====== Data for this exercise ======

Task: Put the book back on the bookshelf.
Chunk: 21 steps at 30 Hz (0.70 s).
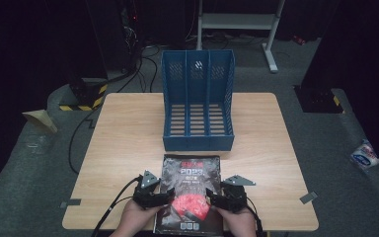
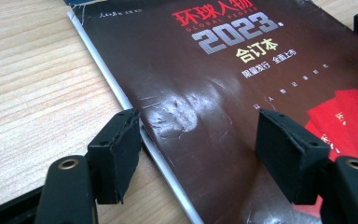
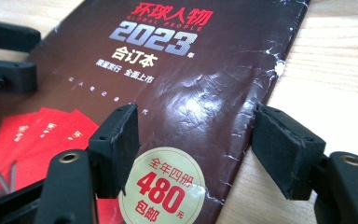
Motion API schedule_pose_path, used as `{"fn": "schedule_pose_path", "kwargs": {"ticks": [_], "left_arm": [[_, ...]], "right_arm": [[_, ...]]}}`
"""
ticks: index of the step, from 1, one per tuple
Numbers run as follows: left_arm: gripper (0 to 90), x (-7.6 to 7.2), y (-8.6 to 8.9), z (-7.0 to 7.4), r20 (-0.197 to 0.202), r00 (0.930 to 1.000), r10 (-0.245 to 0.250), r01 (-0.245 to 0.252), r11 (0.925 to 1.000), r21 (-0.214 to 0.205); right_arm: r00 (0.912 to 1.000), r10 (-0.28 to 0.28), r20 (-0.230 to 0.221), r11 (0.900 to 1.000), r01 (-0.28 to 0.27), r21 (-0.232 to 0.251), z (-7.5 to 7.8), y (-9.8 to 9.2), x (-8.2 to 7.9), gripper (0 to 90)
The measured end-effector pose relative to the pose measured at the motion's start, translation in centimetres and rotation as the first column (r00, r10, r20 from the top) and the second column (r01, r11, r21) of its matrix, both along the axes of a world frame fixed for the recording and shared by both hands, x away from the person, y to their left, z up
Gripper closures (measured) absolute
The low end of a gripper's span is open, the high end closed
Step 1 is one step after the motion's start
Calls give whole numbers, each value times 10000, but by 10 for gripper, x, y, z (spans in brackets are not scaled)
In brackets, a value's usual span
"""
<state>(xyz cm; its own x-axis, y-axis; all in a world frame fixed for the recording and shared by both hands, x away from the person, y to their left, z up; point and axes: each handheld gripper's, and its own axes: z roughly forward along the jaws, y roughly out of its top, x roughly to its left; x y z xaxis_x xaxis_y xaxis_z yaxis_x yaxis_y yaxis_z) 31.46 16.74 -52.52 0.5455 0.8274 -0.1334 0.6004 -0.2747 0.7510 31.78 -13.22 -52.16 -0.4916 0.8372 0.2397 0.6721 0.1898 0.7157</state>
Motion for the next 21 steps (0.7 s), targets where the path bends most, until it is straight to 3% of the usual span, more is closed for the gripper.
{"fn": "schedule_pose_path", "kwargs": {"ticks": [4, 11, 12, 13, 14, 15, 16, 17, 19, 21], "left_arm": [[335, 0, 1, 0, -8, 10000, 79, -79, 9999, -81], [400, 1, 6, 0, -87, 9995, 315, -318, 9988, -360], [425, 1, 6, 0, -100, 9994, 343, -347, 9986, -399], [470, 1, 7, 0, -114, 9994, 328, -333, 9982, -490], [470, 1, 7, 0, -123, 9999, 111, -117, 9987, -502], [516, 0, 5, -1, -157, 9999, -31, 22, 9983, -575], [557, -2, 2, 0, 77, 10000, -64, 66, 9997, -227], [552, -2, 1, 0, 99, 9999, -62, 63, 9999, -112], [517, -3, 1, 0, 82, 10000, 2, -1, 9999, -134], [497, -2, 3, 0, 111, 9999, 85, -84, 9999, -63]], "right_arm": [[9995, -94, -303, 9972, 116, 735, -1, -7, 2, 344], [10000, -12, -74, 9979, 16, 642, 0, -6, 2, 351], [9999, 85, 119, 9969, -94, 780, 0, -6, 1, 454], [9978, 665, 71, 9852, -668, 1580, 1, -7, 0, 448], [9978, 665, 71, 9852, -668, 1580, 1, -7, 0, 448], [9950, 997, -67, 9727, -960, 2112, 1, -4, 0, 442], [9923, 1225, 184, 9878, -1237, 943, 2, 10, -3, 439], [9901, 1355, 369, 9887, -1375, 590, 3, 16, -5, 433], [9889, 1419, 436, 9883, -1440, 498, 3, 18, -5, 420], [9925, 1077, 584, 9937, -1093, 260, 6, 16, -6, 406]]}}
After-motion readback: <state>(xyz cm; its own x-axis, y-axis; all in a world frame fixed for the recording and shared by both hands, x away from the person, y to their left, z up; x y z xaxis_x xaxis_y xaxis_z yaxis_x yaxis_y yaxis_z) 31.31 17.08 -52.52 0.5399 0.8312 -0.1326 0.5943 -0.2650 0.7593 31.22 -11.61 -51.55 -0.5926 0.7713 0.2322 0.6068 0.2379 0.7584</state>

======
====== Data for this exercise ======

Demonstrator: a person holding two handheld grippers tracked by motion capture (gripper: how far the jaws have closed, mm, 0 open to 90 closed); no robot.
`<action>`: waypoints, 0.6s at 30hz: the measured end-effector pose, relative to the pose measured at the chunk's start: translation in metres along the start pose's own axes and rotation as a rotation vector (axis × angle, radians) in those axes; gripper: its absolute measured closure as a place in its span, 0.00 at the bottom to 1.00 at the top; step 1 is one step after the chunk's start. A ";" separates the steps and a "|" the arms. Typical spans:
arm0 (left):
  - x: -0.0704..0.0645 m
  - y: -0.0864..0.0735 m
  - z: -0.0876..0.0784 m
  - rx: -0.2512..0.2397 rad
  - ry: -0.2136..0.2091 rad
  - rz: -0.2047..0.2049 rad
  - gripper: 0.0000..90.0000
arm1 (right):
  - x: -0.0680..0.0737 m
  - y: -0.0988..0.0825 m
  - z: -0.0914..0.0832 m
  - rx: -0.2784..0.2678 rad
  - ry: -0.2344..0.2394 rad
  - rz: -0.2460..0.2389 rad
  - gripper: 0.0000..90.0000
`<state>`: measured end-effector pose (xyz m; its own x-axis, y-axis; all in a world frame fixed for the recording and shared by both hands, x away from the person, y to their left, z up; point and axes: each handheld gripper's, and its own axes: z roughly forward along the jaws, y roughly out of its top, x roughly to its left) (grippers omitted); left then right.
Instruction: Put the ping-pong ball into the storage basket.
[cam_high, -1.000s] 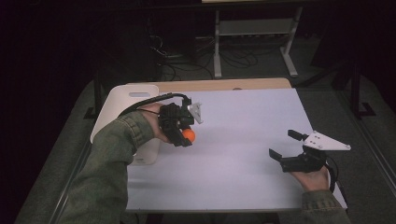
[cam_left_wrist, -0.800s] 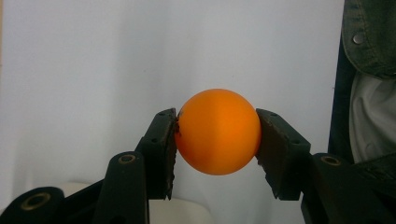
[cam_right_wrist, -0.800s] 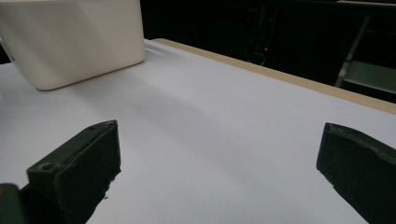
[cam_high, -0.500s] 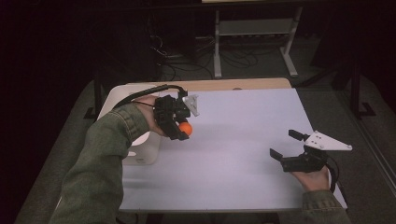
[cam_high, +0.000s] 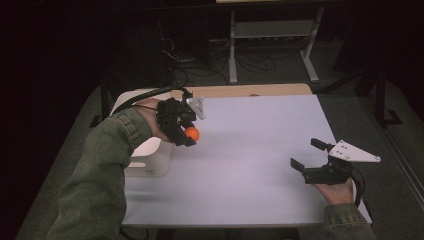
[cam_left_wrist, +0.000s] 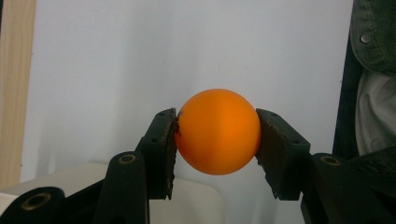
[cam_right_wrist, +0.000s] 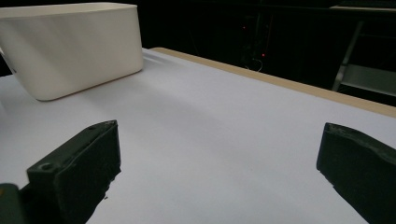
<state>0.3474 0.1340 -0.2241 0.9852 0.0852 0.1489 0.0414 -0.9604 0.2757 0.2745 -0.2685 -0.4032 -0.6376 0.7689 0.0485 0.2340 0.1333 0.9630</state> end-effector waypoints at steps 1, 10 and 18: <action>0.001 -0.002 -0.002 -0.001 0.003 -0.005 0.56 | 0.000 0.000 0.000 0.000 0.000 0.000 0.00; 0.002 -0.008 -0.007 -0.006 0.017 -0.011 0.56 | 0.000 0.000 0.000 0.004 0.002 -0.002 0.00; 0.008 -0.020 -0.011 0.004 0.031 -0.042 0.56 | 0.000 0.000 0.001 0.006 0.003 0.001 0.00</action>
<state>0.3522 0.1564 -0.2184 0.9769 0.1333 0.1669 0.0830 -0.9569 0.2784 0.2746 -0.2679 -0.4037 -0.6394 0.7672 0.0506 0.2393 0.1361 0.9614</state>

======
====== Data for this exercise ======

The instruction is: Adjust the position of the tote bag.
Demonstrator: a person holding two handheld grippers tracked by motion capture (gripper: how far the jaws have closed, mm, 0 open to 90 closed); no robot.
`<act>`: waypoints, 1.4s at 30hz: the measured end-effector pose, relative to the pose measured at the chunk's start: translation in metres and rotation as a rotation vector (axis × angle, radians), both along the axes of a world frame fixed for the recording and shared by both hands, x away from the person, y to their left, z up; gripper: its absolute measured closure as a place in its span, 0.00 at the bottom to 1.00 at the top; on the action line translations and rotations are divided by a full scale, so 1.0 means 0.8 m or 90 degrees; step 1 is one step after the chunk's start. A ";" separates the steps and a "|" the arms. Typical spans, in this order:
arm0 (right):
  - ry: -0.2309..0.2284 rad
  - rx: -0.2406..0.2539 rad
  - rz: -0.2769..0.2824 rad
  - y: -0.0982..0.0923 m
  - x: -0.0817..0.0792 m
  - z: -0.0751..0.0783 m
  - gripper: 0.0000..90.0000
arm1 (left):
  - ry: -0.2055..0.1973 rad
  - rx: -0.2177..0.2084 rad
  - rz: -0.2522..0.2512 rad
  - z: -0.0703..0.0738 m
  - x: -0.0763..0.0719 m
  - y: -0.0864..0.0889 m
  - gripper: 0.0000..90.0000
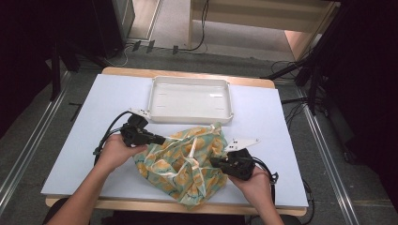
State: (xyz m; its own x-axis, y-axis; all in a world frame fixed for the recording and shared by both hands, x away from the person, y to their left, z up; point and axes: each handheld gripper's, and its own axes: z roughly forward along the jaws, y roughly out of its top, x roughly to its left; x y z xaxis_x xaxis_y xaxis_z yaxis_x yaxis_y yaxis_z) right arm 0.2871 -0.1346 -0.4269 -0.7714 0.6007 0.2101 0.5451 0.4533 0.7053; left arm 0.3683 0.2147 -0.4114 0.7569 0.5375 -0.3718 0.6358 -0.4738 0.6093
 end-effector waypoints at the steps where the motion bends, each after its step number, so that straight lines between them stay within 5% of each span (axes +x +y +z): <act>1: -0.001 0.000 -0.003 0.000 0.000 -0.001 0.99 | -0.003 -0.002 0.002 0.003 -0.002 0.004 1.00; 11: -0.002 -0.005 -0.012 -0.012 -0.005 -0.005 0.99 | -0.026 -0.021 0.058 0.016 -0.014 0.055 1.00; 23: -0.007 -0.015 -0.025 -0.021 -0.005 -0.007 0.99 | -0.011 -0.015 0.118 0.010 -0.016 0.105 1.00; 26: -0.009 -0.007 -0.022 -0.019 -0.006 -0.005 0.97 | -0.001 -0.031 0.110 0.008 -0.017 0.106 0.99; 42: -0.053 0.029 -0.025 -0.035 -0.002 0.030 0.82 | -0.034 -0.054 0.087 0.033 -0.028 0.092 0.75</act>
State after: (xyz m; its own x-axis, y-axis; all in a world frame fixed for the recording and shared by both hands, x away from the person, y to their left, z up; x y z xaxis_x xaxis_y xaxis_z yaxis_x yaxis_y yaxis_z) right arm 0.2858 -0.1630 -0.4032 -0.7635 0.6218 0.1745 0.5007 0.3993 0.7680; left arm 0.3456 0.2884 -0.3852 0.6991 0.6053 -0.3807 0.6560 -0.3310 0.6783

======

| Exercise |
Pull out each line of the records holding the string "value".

| Solution to this problem |
Calls give whole numbers, each value times 10000, but by 10 for gripper, x, y, z (spans in brackets are not scaled)
In brackets, a value's usual span

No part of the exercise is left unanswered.